▸ **DIRECTIONS FOR THIS TASK**
Your task is to copy the stretch of lines in the records below that begins with the line containing "The pixel (19, 247)" and ends with the line containing "Pixel (202, 167)", exactly as written, with nothing added.

────────────────

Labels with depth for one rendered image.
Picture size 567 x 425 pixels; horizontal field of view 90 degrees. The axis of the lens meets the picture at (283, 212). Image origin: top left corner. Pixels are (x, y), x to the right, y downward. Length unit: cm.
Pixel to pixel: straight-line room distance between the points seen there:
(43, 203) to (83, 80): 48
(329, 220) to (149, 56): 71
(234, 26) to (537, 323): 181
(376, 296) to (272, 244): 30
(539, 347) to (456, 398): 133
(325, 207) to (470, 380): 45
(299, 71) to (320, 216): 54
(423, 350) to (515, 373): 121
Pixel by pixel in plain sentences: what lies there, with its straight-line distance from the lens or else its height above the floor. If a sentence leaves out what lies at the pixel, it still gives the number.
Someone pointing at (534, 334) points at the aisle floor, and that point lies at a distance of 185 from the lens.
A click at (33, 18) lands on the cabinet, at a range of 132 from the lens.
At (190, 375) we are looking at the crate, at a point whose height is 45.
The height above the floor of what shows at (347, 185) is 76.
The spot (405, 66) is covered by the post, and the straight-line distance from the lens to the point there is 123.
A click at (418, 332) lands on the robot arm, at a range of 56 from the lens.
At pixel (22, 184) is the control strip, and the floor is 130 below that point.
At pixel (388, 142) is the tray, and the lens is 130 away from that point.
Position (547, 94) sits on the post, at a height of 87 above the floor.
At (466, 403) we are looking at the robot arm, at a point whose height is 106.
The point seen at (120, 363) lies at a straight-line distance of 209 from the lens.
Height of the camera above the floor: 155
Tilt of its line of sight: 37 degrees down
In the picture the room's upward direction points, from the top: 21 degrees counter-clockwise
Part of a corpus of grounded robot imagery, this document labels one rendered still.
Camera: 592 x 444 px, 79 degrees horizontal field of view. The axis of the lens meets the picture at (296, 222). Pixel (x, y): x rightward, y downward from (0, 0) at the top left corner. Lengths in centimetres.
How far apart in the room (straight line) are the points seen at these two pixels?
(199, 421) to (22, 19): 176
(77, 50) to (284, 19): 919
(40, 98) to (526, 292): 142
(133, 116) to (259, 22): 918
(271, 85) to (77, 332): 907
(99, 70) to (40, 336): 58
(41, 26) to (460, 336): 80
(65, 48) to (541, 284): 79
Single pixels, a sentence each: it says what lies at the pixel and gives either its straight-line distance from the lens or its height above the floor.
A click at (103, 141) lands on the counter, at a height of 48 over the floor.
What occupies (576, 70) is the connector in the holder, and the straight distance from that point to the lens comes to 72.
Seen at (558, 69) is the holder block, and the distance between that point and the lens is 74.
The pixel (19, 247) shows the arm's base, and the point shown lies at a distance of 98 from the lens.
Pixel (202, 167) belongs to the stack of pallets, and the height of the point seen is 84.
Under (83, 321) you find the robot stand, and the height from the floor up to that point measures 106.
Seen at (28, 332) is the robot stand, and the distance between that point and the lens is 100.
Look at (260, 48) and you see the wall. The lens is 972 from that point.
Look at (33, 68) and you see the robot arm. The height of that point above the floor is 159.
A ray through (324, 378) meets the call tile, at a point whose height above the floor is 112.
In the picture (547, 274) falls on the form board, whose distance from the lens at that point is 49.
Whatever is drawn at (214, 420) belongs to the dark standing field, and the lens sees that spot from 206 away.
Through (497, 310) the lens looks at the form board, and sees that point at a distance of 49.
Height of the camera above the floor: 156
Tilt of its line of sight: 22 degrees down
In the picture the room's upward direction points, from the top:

────────────────

▸ **OUTPUT FOR THIS EXERCISE**
The pixel (19, 247) shows the arm's base, and the point shown lies at a distance of 98 from the lens.
Pixel (202, 167) belongs to the stack of pallets, and the height of the point seen is 84.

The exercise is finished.